Related: Discover a road trip less traveled on California’s Highway 395.

Gemini Giant
If you’re doing Rte 66 from its true start to finish you’ll begin your journey in Chicago. Your first roadside reward comes about an hour later in the small town of Wilmington where you’ll be greeted by the 30-foot tall Gemini Giant, a space age fiberglass sculpture and one of many “Muffler Men” advertisements from the ’60s. He looms large over the Launching Pad drive-in restaurant which, alas, is permanently closed.

GeminiGiant

World’s Largest Catsup Bottle
Rural Route 66 winds through the capital city of Springfield and then bends down toward St. Louis where the Land of Lincoln will once again reward you, this time in the form of the World’s Largest Catsup Bottle, a 170-foot tall water tower built in 1949 and protected by the National Register of Historic Places.

Fanning Route 66 Outpost
The wide open plains of the Show Me State offer unobstructed driving pleasures but don’t forget to pull over about 90 minutes southwest of Saint Louis in the tiny town of Cuba where the historic Fanning Route 66 Outpost has multiple sights to behold including the World’s Largest Rocking Chair, an archery pro shop, complete with target ranges, and plenty of swag for sale at the general store.

Four Women on the Route
While Kansas claims bragging rights to a mere 14 miles of Route 66, it does boast an old-time filling station in Galena that was completed in 1934 and is now owned by a quartet of entrepreneurial women (hence the name). The repair garage is a diner and if you’relooking for a photo op, try posing in front of the 1951 boom truck out front on which the character Tow Mater from Pixar’s Cars was based.

Blue Whale of Catoosa
The Sooner State is full of roadside nuttiness, including this oddball gem located about 22 miles east of Tulsa.

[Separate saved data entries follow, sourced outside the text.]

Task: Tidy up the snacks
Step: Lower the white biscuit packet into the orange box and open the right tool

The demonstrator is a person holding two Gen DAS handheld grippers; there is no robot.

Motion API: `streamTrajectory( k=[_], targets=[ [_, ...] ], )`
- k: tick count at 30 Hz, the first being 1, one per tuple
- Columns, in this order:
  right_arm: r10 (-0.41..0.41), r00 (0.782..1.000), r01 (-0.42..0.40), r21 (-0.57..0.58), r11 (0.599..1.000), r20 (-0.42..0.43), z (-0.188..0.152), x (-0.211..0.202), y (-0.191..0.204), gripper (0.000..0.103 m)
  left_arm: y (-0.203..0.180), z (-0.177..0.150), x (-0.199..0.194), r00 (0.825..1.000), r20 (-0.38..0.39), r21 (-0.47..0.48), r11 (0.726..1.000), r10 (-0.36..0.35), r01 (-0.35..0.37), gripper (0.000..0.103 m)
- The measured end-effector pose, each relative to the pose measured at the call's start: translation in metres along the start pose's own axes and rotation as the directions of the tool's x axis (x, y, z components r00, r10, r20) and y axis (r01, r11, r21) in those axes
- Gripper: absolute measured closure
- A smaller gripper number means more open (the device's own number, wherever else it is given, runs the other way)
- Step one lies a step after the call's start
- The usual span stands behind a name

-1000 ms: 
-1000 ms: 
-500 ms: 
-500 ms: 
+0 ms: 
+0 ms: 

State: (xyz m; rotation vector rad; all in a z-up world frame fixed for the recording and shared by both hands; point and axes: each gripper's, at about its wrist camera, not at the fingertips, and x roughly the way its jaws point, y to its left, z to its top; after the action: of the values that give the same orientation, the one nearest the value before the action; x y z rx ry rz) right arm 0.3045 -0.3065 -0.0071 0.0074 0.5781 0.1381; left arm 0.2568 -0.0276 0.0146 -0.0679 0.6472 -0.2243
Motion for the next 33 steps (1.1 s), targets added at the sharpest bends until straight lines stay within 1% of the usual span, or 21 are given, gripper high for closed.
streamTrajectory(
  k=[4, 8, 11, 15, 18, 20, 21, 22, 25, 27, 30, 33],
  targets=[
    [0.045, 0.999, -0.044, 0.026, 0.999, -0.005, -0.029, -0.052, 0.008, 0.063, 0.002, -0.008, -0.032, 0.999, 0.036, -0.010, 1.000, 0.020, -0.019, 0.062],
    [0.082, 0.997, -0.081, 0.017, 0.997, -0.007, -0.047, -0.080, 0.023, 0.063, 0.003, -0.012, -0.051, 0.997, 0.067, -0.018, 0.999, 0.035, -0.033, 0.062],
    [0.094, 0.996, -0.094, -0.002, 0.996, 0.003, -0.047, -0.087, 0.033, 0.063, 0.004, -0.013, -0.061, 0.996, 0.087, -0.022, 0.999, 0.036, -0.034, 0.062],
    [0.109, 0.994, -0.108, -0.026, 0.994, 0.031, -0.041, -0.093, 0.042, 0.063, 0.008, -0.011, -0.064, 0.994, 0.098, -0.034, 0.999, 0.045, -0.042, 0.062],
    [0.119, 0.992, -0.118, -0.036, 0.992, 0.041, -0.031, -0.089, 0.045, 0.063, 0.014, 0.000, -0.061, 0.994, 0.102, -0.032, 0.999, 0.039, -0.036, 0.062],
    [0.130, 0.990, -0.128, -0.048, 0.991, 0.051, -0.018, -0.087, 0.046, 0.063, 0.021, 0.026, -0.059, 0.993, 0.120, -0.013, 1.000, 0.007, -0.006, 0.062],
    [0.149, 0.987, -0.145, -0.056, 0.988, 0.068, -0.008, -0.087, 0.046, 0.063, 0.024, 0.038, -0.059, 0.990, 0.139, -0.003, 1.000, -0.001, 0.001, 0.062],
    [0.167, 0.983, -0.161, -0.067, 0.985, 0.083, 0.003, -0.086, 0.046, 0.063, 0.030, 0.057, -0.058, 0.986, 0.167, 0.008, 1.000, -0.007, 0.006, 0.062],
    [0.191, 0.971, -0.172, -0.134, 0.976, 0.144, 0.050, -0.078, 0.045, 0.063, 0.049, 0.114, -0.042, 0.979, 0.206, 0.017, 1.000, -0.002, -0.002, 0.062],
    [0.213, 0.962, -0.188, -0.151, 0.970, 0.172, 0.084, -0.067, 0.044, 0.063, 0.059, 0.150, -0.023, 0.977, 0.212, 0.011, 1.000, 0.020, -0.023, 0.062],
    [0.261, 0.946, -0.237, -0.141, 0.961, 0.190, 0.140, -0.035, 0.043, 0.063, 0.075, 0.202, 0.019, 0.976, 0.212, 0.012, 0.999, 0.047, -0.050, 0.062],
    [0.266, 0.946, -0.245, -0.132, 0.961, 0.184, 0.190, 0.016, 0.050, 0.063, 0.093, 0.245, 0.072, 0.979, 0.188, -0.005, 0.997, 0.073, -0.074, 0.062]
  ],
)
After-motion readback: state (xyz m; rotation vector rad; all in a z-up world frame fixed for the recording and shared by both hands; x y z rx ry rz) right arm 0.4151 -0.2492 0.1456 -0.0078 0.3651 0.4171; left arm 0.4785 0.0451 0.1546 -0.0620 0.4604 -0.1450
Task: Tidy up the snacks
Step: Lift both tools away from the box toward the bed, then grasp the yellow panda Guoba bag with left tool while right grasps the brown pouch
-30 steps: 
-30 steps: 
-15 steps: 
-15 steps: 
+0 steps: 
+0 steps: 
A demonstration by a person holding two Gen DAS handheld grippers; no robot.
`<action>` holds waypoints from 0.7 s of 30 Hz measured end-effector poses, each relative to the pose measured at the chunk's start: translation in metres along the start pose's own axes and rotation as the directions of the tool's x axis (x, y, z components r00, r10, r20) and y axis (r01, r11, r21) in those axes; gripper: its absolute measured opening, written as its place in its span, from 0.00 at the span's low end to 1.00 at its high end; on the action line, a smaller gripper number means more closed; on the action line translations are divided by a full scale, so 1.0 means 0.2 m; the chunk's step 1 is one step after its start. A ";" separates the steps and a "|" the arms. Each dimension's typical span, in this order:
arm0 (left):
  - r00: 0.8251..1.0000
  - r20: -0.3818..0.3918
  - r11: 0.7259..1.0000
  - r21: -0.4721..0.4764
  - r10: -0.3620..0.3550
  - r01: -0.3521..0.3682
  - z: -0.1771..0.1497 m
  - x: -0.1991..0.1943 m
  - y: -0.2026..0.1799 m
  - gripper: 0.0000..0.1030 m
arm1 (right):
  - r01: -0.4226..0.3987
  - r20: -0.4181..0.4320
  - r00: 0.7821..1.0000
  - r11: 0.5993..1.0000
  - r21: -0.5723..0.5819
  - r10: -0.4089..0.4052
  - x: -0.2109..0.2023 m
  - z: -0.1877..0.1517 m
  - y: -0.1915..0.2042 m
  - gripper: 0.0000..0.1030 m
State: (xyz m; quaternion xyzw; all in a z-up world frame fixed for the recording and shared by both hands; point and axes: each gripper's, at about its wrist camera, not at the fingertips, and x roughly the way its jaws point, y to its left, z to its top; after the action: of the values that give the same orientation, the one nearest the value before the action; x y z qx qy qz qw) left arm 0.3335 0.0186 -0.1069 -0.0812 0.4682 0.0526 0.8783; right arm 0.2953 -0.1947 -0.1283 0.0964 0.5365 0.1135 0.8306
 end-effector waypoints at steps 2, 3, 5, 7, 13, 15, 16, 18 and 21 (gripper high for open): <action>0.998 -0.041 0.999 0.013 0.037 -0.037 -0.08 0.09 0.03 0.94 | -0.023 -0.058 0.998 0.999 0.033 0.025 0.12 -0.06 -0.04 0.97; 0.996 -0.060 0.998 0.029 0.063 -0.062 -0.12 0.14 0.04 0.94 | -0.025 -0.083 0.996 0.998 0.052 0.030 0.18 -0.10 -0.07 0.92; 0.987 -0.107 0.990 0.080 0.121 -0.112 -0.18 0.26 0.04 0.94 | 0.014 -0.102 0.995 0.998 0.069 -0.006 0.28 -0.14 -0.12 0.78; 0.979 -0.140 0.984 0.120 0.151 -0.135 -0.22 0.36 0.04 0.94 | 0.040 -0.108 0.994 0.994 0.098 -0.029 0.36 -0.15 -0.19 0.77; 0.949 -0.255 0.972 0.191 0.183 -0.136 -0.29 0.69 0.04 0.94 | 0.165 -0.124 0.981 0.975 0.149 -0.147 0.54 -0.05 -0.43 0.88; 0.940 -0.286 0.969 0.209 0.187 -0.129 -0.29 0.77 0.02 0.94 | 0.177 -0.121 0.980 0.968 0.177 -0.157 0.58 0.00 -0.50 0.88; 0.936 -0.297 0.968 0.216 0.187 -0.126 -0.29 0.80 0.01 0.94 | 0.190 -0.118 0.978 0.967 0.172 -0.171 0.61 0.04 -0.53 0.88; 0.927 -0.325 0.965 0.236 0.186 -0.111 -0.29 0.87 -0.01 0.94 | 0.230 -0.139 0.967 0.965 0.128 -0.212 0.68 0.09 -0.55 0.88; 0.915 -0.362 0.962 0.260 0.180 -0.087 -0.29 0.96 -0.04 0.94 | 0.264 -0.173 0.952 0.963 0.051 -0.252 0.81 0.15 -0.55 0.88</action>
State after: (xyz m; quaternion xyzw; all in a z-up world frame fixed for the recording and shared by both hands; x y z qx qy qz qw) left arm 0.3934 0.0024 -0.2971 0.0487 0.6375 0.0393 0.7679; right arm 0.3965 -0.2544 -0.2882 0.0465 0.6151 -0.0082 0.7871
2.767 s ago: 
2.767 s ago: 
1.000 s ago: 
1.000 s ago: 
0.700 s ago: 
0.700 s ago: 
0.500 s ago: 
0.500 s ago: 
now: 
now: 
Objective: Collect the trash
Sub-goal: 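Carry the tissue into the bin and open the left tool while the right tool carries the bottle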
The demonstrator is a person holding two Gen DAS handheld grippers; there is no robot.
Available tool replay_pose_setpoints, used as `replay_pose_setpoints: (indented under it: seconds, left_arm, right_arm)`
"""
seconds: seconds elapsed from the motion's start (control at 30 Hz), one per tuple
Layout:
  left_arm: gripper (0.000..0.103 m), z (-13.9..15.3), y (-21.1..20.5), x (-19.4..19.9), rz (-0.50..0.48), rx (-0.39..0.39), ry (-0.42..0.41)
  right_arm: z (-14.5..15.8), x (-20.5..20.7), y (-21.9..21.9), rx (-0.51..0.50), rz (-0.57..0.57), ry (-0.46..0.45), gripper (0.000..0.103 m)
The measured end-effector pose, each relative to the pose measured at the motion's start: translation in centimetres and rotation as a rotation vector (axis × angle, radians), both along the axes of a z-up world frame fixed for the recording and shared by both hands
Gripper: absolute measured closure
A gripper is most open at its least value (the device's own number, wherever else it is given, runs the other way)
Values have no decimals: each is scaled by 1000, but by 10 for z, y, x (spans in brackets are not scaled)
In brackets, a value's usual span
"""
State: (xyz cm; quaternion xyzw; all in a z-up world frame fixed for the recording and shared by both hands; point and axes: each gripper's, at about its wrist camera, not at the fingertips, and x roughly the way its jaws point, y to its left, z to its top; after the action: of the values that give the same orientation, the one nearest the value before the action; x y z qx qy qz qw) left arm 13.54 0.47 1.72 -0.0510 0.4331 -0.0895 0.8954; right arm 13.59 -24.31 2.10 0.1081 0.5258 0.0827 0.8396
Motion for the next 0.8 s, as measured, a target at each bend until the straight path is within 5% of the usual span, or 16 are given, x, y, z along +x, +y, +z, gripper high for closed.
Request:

Originally built in 1972 as a gift from Hugh S. Davis to his wife, the giant Blue Whale of Catoosa quickly became a community fixture and remains an integral stop for visitors traversing the Mother Road.

BlueWhale

World’s Largest Totem Pole
This sixty-foot monument in Foyil, Oklahoma has some competition (there are totem poles in Alaska and the Pacific Northwest that are larger), but this towering folk art masterpiece from Ed Galloway is arguably the largest totem pole made of concrete and has been on the National Register of Historic Places since 1999.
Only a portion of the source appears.